Aim of the task =>
Find the word "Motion" in the data, then copy each line where it is found.

Data below =>
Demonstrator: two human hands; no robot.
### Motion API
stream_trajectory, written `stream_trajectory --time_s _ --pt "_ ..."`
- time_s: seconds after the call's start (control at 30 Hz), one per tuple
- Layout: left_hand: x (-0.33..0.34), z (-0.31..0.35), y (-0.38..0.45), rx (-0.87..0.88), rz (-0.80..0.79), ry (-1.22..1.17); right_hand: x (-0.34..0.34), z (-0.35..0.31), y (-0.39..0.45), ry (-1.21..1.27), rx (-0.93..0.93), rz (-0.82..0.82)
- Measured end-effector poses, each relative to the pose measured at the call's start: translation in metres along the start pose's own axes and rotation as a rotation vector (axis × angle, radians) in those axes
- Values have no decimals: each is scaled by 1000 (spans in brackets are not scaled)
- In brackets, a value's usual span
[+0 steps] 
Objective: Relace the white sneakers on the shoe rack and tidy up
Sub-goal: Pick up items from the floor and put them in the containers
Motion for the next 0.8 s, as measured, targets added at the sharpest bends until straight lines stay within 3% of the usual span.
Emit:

Result for this task =>
### Motion API
Motion for the next 0.8 s, as measured, targets added at the sharpest bends until straight lines stay within 3% of the usual span.

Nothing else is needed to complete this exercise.